Tuesday 20 Oct 2020 | 17:55 | SYDNEY
Tuesday 20 Oct 2020 | 17:55 | SYDNEY

The debate over China strategy


Sam Roggeveen


22 June 2011 12:42

The battle for Australia's future China policy has been rejoined today, with Lowy Institute Senior Fellow Alan Dupont launching his Policy Brief, Living With the Dragon: Why Australia needs a China Strategy.

The Interpreter has debated this issue exhaustively over the last 12 months, particularly through the prism of Hugh White's Quarterly Essay and then Ross Babbage's recommendations on Australian defence policy.
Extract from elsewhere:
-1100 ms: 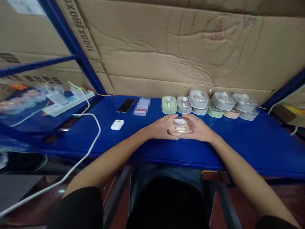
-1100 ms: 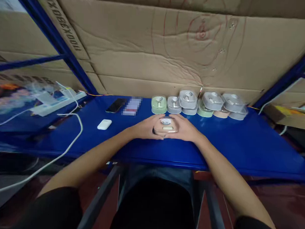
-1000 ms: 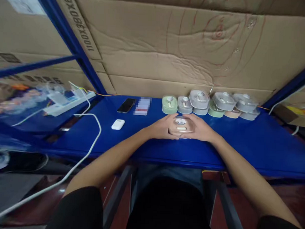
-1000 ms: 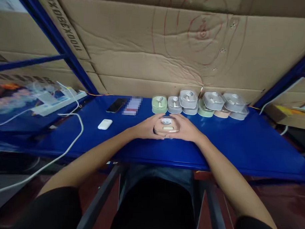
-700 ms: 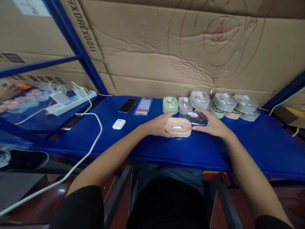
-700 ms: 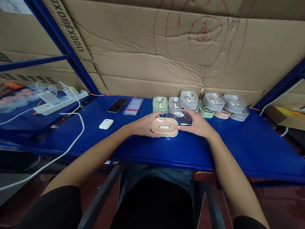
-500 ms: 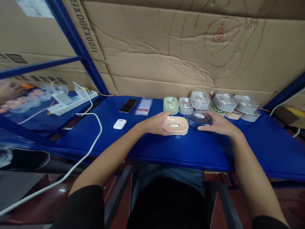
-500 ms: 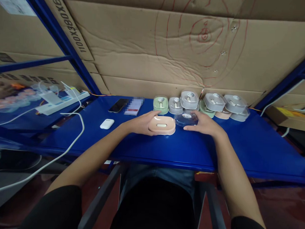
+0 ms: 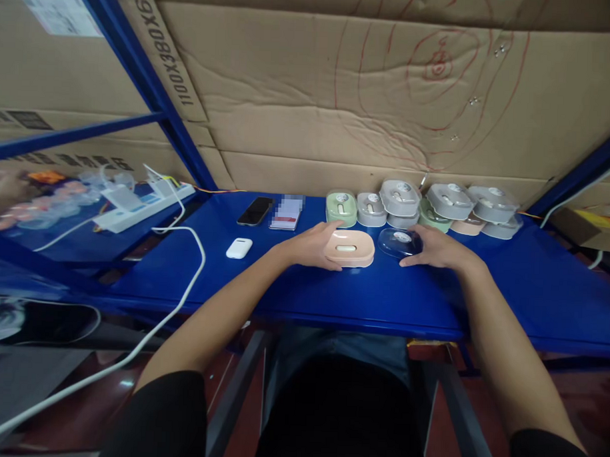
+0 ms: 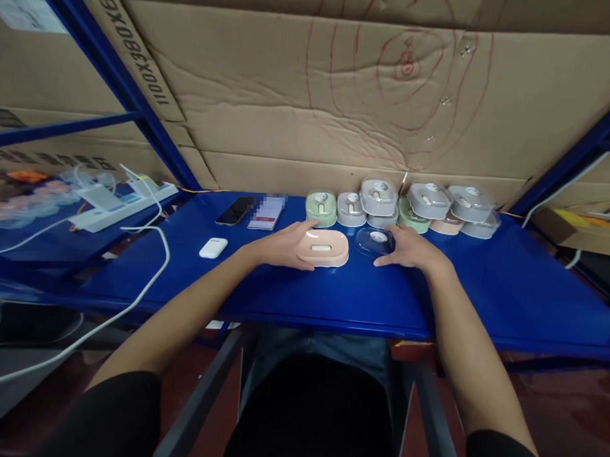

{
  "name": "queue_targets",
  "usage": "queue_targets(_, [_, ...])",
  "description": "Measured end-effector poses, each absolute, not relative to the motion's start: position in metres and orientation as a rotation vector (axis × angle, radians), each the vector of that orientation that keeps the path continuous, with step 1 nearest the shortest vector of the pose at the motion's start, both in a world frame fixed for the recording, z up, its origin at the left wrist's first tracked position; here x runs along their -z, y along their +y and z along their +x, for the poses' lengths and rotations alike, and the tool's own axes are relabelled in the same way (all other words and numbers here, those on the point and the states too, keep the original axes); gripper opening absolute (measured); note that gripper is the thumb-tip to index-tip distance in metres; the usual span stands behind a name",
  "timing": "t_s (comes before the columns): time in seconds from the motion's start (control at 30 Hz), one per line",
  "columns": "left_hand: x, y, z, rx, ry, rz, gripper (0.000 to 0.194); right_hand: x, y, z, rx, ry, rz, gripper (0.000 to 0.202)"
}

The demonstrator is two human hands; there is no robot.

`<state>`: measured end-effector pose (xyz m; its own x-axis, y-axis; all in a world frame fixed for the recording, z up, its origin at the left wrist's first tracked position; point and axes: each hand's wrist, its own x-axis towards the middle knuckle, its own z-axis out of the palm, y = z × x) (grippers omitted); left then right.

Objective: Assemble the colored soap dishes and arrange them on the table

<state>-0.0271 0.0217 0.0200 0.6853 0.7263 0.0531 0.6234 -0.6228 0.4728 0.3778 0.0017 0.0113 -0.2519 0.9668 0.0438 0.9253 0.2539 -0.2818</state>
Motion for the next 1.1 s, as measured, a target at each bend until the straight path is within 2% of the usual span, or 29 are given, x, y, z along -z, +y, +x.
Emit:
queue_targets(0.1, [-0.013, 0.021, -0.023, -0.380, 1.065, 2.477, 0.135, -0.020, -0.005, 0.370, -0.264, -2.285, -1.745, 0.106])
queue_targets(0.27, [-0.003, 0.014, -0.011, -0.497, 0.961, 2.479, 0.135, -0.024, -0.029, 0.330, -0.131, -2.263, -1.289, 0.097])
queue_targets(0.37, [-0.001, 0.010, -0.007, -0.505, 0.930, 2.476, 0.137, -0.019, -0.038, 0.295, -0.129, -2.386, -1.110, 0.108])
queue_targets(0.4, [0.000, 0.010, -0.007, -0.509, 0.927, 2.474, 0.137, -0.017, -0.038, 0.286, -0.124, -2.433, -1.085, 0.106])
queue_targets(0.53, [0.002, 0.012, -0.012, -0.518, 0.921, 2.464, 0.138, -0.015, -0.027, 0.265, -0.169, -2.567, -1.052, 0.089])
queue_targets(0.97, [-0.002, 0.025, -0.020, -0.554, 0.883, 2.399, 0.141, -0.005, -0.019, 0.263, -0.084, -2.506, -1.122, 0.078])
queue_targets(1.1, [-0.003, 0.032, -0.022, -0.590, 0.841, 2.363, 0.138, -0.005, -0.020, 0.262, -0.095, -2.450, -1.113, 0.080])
Dupont directly takes on both these writers. Here he is on Babbage's proposal for a substantially stronger ADF to counter China's military growth:

Building a defence force primarily to counter China's anticipated force-projection capabilities, or declaring an intent to destabilise China internally as part of a harder deterrent posture, are beyond Australia’s modest defence capabilities and would needlessly jeopardise the stable, long-term relationship with China in which all Australian governments have invested heavily over the past three decades. Operationalising such a policy would require a substantial increase in defence spending that would be costly, difficult to sell politically and would seriously distort the structure of the ADF...
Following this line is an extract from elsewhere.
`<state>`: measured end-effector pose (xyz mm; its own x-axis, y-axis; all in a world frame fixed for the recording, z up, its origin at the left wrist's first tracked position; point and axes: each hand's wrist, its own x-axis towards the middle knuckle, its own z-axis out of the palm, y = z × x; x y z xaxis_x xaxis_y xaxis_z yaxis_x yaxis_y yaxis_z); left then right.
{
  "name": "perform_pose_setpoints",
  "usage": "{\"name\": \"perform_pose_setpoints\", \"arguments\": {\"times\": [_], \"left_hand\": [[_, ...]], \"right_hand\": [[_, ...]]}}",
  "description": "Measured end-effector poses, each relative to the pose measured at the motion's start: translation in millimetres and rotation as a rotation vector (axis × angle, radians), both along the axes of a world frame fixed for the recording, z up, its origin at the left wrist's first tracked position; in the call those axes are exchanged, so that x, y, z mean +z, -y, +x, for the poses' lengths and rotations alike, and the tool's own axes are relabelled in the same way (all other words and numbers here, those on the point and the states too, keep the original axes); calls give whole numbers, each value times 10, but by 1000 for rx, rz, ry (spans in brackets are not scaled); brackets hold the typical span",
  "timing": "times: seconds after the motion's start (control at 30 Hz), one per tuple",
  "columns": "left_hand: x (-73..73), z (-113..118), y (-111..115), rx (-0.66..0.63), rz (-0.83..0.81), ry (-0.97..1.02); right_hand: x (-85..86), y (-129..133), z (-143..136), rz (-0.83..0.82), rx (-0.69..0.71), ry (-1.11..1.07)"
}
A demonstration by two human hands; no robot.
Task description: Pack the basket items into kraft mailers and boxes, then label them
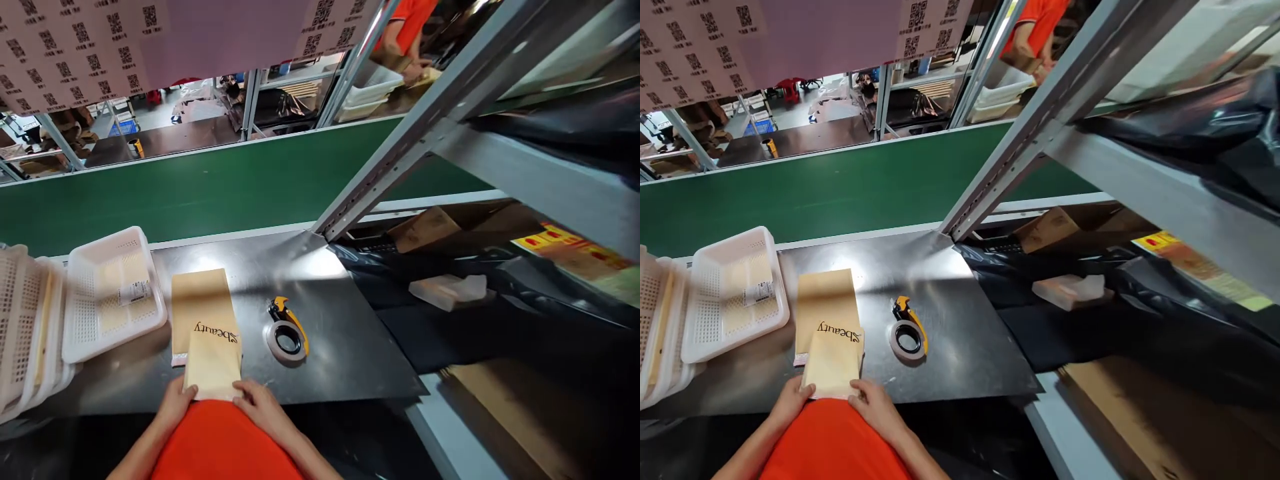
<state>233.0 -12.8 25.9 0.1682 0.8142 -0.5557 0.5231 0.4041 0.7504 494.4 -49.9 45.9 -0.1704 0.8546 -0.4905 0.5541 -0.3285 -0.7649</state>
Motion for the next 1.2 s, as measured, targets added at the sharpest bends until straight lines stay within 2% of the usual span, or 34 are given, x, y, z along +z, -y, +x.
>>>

...diplomacy and smart power are far more likely to yield results than a strategy based primarily, or exclusively, on hard power... Japan, South Korea and India are influential regional players who share much in common with Australia, as evidenced by the growing strength of our bilateral security ties with these three Asian democracies. They will prove receptive strategic partners should China choose the path of conflict over cooperation.

And here's Dupont on Hugh White's proposal that the US should relinquish its strategic primacy in Asia in favour of a concert of powers:

The absence of any serious discussion about the attitudes and strengths of Asia’s middle powers is a major weakness of much contemporary China analysis, exemplified by ill-considered calls for Australia to support a ‘Concert of Asia’ as the preferred mechanism for managing Asia’s affairs...

...One obvious problem with this formulation is the dubious assumption that Asia’s smaller states, including Australia, would readily agree to have their individual or collective interests adjudicated by the large powers. This runs counter to the whole thrust of Asian regionalism over the past two decades, with its emphasis on the empowerment of small states...

The obvious retort to this argument is that middle powers might not like a concert arrangement, but they will like the alternative even less. I'll try to press Alan Dupont on this in an interview to appear on The Interpreter later this week.